Greg Lawrence maintains blow moulding machines at Nampak. Photo: Jeffrey Abrahams
Greg Lawrence maintains blow moulding machines at Nampak. Photo: Jeffrey Abrahams

Nampak's 'back-dated' bonus vetoed

By Kabelo Khumalo Time of article published Feb 5, 2018

Share this article:

JOHANNESBURG - Packaging manufacturer Nampak’s remuneration policy was taken to task by shareholders at the group annual meeting last Thursday, with shareholders blocking windfall payments to the company’s executives.

The company had planned a R7.2million cash retention award to chief executive André de Ruyter and a further R4.8m to chief financial officer Glenn Fullerton.

Peter Surgey, chairperson of Nampak’s remuneration committee, said it faced a reality of significant retention risk of its chief executive and chief financial officer, due to an earnings impact from foreign earnings repatriation issues.

“After discussions with certain shareholders, the committee determined that it was in the best interest of Nampak to make 'once-off' cash retention awards to the chief executive, chief financial officer and group executive.

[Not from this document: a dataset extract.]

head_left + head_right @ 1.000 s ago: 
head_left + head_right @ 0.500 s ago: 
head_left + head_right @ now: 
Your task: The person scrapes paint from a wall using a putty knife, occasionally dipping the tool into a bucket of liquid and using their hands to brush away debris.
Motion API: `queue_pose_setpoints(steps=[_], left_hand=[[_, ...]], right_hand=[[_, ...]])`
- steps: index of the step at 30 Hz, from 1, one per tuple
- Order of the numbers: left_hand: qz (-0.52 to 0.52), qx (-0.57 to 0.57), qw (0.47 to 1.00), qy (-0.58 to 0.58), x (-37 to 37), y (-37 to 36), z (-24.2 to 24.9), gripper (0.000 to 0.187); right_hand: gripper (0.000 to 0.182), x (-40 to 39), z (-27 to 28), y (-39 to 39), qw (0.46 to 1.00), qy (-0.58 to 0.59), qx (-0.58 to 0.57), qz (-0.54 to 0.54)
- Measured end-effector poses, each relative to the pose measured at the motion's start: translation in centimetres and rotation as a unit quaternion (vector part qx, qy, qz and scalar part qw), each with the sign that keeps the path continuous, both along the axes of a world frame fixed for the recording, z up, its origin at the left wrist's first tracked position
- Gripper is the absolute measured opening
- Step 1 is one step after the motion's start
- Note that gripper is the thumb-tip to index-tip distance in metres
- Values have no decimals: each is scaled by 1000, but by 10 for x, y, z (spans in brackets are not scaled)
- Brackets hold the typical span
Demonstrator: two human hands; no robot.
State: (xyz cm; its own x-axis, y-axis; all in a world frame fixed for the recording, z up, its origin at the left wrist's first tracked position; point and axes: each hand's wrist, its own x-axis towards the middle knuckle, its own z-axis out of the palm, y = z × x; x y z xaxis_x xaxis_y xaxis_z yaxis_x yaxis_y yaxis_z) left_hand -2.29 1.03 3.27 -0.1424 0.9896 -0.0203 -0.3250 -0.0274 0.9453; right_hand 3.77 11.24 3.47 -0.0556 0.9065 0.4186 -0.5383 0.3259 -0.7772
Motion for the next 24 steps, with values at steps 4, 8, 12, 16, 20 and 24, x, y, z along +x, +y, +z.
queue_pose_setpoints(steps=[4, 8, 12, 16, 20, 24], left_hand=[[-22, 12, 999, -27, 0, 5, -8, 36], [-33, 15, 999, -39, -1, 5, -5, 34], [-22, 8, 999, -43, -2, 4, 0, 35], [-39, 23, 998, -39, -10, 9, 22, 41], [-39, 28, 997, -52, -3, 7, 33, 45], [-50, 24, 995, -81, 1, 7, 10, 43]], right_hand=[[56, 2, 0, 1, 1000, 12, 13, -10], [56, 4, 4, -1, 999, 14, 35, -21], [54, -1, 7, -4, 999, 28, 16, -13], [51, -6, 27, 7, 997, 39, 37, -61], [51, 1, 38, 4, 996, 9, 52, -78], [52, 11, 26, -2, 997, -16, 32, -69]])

“The decision was supported by a view of both executives' performances and contributions in the prior year, in which financial incentives targets were not achieved,” Surgey said.

De Ruyter joined Nampak from petrochemicals giant Sasol in April 2014. Fullerton, a former chief executive of MB Technologies, was appointed Nampak’s chief financial officer in 2015.

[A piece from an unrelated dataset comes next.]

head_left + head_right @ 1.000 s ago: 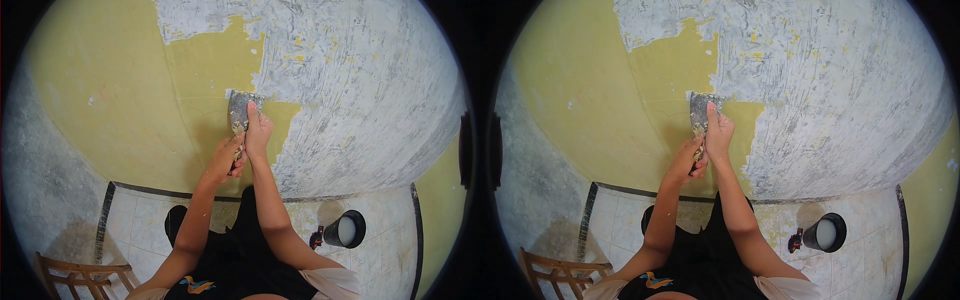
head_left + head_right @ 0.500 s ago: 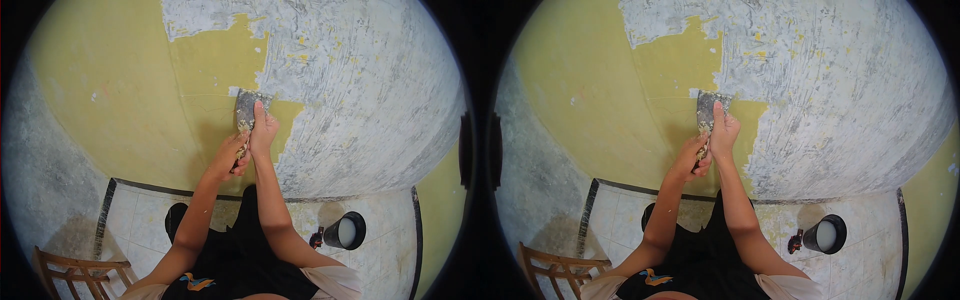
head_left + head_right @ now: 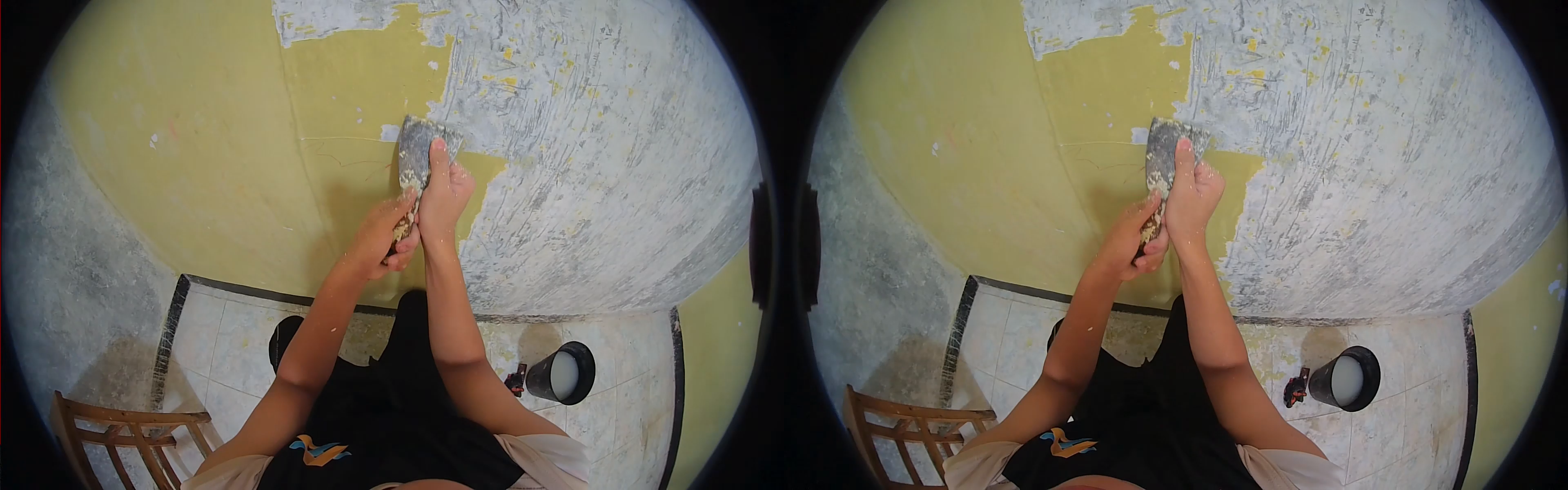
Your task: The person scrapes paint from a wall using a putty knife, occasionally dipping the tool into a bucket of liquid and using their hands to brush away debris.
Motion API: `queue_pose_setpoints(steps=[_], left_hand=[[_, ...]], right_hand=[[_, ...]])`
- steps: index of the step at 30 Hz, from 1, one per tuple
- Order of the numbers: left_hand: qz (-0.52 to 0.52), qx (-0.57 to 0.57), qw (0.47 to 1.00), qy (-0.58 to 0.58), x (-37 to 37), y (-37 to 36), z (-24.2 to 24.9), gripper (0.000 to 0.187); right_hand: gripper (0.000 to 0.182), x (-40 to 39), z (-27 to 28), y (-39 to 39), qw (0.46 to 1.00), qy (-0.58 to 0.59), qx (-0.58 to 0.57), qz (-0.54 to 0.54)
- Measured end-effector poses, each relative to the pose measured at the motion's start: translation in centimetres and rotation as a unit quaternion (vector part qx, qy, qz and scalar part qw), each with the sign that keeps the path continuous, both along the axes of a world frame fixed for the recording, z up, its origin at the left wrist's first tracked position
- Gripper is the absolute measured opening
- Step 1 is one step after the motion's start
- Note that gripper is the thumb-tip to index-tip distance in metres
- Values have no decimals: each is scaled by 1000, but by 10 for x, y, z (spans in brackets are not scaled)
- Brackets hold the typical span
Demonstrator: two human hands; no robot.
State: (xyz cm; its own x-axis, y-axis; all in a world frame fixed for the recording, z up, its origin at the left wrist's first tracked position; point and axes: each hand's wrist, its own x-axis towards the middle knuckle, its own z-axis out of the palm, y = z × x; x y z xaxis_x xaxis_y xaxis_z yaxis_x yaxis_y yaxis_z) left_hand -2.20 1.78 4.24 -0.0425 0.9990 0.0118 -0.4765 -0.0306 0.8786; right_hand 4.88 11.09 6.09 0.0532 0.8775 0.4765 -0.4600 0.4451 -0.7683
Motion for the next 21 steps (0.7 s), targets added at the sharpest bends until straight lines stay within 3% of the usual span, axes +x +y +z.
queue_pose_setpoints(steps=[6, 9, 11, 15, 17, 21], left_hand=[[-2, -2, 1000, -19, 11, 0, -41, 38], [29, 23, 999, 21, 10, -6, -72, 37], [51, 59, 990, 119, -6, -16, -107, 35], [-32, 33, 999, -2, -60, -51, -195, 26], [-42, -30, 998, -22, -85, -71, -235, 25], [161, -138, 977, 11, -78, -116, -307, 20]], right_hand=[[54, 3, -38, -1, 1000, 3, -14, 8], [51, 3, -53, -12, 998, 59, -29, 18], [49, 9, -95, -6, 987, -124, 72, 72], [48, -27, -150, -29, 916, -275, 273, 104], [50, -45, -185, -41, 892, -321, 251, 195], [50, -63, -293, -62, 867, -332, 119, 352]])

The “once-off” retention awards were a deviation from the group’s current policy.

This was, however, met with resistance from shareholders with more than 25percent vetoing the policy, thus blocking it.

The King III Report on Corporate Governance, in Principle 2.27, states that: “Every year, the company’s remuneration policy should be tabled to shareholders for a non-binding advisory vote at the annual general meeting. This vote enables shareholders to express their views on the remuneration policies adopted and on their implementation.”

The vote tally for the remuneration policy saw 62.5percent of shareholders voting for the policy, while 37.5voted against it, meaning it did not meet the 75percent threshold for it to carry. Mervyn King, chairperson of the King Committee, has previously said a vote by 75percent of shareholders against a remuneration policy should trigger “certain consequences”.

Theo Botha, a shareholder activist said he viewed the retention awards planned for De Ruyter and Fullerton as back-dated bonuses and some shareholders were not taken into confidence before the committee arrived at the decision.

“What Nampak is trying to do is to backdate the retention bonus to 2016 and their policy doesn’t allow that. It is a backdated bonus with limited disclosure. Now more than 30percent of shareholders are not happy and that’s what happens when companies don’t treat shareholders equally and met other shareholders behind closed doors while the rest are not in the loop,” Botha said.

He also took issue with De Ruyter having earned R74million in four years, while no dividends had been declared in two years.

Nampak’s share price has tanked 64.83percent in the past three years, valuing the company at R10.3billion. The group released its full-year ended September results in November, which showed a 15percent rise in earnings and a three percent increase in trading profit.

The packaging group was also hit by a strong rand, which resulted in a 2percent decline in revenue. Nampak declared no dividend as it stuck to its strategy to improve its financial position and conserve cash.

PwC, in its 11th edition of the Non-executive Directors: Practices and Fees Trends Report released last week, said shareholder activism should be seen as constructive criticism fundamental to improving a remuneration framework.